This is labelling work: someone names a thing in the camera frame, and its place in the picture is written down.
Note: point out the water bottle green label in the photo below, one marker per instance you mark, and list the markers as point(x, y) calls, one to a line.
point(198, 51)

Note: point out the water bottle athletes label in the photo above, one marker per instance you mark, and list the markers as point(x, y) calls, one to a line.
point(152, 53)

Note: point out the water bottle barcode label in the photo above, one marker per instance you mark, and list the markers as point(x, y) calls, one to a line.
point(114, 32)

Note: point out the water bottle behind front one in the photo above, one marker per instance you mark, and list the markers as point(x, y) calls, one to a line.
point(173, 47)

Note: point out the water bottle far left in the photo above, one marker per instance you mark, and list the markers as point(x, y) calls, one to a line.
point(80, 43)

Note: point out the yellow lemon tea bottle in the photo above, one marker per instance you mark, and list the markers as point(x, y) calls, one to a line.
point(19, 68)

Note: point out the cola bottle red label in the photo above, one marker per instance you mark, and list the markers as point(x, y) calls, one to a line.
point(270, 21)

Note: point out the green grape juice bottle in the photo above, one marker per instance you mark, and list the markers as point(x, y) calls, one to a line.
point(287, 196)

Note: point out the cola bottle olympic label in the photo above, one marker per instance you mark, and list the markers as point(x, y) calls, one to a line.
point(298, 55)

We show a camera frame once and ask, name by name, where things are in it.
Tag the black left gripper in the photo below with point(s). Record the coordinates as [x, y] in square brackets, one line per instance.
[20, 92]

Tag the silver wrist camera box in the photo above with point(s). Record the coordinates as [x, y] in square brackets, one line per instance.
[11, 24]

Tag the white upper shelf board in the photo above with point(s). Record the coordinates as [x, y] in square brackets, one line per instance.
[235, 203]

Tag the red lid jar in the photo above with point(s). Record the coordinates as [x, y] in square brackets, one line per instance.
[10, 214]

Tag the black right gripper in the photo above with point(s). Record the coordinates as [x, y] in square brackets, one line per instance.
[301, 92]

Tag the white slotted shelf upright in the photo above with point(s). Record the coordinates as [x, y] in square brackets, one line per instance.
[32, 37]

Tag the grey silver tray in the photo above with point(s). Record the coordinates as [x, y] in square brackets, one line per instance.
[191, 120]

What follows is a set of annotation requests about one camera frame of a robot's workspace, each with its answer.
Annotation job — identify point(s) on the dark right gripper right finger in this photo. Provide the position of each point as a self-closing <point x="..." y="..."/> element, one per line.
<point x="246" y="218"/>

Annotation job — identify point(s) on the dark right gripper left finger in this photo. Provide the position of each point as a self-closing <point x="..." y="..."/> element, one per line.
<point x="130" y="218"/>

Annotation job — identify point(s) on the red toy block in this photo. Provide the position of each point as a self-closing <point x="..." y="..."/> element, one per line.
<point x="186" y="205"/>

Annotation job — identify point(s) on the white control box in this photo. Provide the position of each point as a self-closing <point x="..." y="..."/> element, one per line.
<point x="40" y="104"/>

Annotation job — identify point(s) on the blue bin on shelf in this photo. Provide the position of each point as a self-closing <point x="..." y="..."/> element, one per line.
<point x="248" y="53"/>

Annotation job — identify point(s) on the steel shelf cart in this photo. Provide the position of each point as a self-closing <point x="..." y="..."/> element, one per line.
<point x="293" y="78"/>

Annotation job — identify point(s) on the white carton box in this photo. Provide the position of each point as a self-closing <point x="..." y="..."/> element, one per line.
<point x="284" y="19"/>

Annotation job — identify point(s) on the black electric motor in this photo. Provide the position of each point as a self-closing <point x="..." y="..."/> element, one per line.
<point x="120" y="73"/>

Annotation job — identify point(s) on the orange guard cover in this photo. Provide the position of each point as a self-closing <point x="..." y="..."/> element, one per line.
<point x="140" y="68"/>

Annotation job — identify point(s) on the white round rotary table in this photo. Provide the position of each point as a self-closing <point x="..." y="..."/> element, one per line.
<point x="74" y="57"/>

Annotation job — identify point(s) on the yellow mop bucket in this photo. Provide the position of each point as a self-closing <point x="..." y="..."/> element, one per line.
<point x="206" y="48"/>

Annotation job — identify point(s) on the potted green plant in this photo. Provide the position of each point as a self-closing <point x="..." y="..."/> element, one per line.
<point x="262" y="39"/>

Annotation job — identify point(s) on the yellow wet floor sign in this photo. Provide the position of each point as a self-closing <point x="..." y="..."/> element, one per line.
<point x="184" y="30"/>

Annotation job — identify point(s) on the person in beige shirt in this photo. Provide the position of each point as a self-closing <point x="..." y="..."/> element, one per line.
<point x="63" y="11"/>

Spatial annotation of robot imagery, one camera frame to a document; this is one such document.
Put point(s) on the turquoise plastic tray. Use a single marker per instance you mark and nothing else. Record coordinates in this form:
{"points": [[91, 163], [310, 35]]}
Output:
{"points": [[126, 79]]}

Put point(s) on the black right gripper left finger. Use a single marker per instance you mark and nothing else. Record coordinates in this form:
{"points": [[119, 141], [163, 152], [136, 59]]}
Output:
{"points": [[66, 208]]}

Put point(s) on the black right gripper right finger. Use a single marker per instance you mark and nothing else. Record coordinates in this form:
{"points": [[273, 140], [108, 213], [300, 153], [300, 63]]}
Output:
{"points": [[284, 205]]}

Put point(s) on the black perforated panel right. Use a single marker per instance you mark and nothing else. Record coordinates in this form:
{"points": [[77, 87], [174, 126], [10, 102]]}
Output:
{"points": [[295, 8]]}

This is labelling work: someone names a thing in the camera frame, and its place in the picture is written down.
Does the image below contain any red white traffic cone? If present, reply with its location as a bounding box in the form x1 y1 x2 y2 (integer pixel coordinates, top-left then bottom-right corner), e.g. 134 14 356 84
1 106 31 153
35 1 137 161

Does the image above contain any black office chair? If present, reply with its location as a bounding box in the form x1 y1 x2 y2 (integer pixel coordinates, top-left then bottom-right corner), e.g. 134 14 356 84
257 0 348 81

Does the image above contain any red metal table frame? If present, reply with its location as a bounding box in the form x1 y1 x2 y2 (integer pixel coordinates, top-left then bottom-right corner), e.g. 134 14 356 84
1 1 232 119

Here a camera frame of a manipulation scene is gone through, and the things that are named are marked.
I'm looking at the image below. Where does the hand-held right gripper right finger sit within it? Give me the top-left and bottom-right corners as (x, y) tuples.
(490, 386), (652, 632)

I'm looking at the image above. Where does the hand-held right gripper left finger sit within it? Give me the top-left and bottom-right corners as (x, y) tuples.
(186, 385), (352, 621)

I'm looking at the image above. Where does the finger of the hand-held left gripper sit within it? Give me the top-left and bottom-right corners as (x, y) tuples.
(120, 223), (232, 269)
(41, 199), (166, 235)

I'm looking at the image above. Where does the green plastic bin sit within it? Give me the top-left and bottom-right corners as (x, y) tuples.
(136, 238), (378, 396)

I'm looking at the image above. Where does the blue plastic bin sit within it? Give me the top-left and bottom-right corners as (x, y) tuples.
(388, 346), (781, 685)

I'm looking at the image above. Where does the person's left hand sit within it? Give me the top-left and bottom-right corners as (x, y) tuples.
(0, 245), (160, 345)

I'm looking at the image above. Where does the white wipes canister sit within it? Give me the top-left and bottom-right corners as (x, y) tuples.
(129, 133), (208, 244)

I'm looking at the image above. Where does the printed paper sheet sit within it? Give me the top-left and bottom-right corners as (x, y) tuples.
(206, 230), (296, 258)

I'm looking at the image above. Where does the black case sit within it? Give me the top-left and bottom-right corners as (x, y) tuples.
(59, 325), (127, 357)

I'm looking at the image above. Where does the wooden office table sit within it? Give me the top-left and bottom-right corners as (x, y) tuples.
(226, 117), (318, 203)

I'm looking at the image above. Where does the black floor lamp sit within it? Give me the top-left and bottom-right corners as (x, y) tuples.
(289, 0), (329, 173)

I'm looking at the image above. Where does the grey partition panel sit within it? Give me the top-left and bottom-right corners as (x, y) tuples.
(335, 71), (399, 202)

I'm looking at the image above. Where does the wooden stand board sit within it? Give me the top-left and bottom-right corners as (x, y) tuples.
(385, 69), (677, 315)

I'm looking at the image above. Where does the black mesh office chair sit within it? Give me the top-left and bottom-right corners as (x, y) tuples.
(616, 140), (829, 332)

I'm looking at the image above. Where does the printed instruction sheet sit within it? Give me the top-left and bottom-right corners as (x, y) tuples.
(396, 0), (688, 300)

*Exercise instructions*
Please return every line of the records above that contains the word "robot".

*Your response*
What follows is a set of annotation requests about one camera frame of a robot's workspace, each with its answer.
Spatial annotation of robot imagery, one camera frame to a document; this is one such document.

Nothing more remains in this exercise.